Worst Jokes Ever
If a baby dies in the womb, is it considered suicide?
I used to have confidence issues because of my learning disability.
Until someone told me I put the sexy in dyslexia.
Americans leave without saying goodbye, and Russians say goodbye without leaving.
Why did the chicken cross the road?
Because KFC was offering free seeds.
Mickey Mouse is speaking with a divorce attorney...
...and the attorney says, "I'm sorry Mickey, I've gone over all of Minnie's medical history and I find no evidence of mental illness."
To which Mickey replies, "I didn't say she's crazy!
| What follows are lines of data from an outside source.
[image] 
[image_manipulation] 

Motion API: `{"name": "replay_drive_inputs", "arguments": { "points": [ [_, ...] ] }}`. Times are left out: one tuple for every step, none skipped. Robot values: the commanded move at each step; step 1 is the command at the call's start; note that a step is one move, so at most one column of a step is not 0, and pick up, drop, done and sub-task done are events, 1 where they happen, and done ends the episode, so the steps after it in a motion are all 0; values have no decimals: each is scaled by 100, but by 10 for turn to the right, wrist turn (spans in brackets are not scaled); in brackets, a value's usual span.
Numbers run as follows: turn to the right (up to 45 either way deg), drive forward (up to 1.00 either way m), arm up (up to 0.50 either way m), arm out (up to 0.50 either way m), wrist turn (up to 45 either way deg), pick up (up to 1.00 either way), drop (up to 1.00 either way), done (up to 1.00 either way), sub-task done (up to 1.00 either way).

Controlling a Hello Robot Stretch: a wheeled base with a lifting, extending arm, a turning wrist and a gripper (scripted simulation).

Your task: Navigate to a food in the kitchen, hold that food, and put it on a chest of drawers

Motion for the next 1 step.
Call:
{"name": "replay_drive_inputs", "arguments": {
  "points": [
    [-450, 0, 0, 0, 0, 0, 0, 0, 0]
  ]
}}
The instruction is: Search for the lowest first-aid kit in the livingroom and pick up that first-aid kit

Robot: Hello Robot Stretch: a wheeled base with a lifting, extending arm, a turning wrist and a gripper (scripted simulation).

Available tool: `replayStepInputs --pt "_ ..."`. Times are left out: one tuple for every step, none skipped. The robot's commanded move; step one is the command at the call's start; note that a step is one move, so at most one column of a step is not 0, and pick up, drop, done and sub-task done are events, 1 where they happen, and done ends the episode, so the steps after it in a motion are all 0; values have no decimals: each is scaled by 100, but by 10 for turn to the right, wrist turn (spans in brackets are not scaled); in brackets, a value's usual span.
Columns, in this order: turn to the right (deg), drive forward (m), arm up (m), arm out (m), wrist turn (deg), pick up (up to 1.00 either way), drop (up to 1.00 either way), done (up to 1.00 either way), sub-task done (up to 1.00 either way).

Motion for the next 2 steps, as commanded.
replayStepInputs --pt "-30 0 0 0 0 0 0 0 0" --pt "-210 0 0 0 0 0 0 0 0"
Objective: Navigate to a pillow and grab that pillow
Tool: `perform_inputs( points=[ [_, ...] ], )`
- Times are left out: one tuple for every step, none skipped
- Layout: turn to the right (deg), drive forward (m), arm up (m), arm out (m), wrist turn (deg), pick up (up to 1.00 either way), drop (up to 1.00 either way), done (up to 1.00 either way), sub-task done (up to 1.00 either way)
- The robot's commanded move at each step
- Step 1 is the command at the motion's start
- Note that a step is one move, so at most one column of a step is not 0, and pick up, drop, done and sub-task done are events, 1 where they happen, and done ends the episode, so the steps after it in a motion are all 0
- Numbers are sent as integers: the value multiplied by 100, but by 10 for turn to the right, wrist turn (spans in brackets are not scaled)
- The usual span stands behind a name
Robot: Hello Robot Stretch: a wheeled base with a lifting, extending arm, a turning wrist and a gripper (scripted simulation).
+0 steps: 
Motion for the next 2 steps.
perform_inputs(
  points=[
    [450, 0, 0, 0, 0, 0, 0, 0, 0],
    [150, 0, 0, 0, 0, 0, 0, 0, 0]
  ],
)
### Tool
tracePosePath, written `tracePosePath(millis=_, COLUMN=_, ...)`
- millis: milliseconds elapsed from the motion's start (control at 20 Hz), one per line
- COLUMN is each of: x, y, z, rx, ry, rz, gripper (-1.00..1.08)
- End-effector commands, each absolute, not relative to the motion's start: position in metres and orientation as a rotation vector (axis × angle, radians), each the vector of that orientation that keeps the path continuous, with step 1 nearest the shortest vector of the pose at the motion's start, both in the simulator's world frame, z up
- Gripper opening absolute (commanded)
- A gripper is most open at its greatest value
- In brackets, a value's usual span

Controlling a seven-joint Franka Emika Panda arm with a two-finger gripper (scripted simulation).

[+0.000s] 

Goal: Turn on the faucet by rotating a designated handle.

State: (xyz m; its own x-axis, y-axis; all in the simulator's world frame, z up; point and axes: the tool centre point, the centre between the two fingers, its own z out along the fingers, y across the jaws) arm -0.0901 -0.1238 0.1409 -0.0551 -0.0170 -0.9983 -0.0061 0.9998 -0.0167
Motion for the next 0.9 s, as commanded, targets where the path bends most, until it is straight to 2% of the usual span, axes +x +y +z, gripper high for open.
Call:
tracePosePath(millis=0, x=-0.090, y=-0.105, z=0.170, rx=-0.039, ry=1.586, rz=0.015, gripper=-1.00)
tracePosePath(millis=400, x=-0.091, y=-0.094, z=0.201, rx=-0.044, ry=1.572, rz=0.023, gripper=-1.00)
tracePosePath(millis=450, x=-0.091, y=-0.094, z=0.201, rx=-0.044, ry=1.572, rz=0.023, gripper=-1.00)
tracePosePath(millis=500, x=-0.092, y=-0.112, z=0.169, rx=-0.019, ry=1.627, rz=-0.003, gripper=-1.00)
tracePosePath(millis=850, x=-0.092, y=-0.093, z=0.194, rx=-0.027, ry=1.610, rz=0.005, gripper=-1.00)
I said she's fucking Goofy!"
I have a dog named Syndrome.
But it gets kinda awkward when he jumps on someone and I have to shout, "DOWN SYNDROME!"
Government Briefing:
Joe Biden had a meeting with the cabinet today...
...He also spoke to the bookcase and argued with the desk.
What do you call two female lovers spying on the government?
Lesbionage.
I heard that cataracts are the third leading cause of blindness...
... the first two being politics and religion.
What's the difference between sex and mental illness?
Most of Reddit has experienced mental illness.
Times are hard at the moment for people on disability benefits. I’ve got a friend who’s a dwarf...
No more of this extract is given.